Positive and negative parenting behaviors have been shown to be transmitted over generations. (Belsky et al., 2005; Chen et al., 2008; Seay, Jahromi, Umaña-Taylor, & Updegraff, 2016), and this transmission may be partly explained by heritability of parenting behavior. Genetically informative studies can provide estimates for the influence of genetic, shared environmental, and non-shared environmental factors on parenting. Child-based twin designs compare parenting behaviors in parents of MZ twins and DZ twins. The extent to which parenting behavior toward MZ twin siblings is more similar than parenting behavior toward DZ twin siblings indicates genetic influences on parenting because of genetically influenced characteristics of the children that affect parenting behaviors. A meta-analysis of 27 studies with child-based twin designs yielded estimates for genetic, shared environmental, and non-shared environmental influences on parental warmth, control, and negativity (Klahr & Burt, 2014). However, most of the child-based twin studies used questionnaire measures of parenting, and may reflect parental ideas about (ideal) parenting rather than their actual parenting behavior.
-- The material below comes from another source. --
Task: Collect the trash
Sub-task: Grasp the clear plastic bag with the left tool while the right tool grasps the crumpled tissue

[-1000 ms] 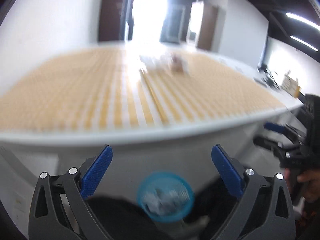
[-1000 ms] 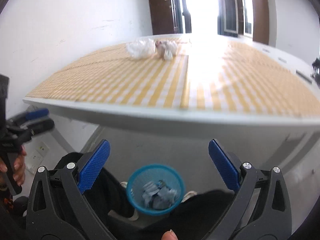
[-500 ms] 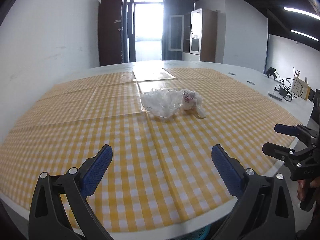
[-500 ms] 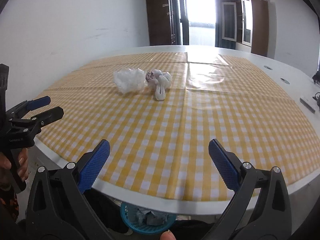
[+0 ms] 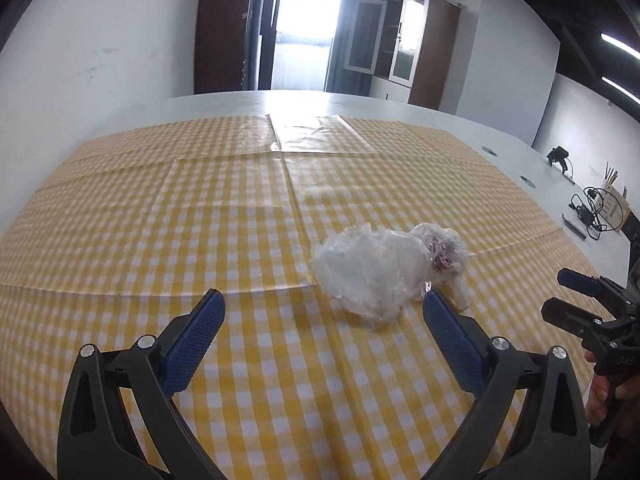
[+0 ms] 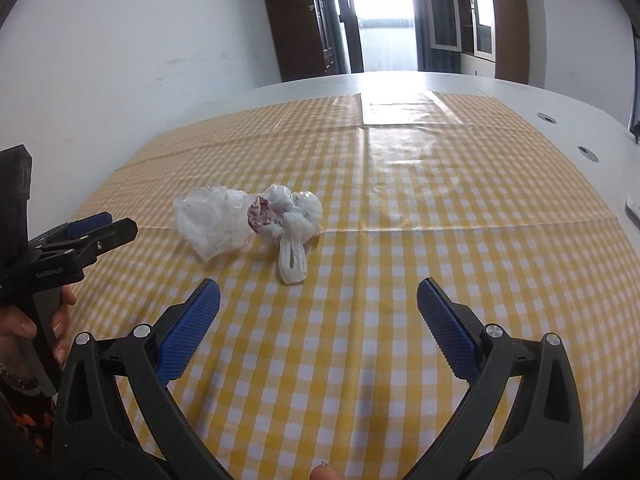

In the current study we used observational data on parental sensitivity and discipline in 214 parents (428 children, 48% boys, mean age 3.8 years, SD = 0.8). About half of the twins were monozygotic. Parents were observed with each child separately. Sensitivity was observed during a ten minute structured play situation (a computerized version of the Etch-A-Sketch game) using the revised Erickson 7-point rating scales for supportive presence and intrusiveness. Parental discipline was observed in a don’t touch task (Van der Mark, Bakermans-Kranenburg, & Van IJzendoorn, 2002). Again, parents performed the task twice, once with each child. The order of the children was random between families. Coders never rated the same parent twice. All intercoder reliabilities were adequate.
Parental sensitivity and sensitive discipline were moderately correlated (.30-.37). Sensitivity and sensitive discipline towards the two twin siblings were also correlated (.55- .60). Genetic modelling revealed that shared and unique environmental factors explained the variance in parental sensitivity, with a negligible role for heritability. However, heritability accounted for around 60% of the variance in parental discipline, implying that children’s genetic makeup may elicit certain parental discipline behaviors, representing child-driven genetic influences on parenting. Non-shared environmental effects, which explained less than half of the variance in both sensitivity and sensitive discipline, reflect differential parental treatment of siblings for reasons unrelated to the children’s genetic similarity, and they include measurement error. Implications of these findings, especially in relation to child-based effects on parental sensitive and harsh discipline, will be discussed.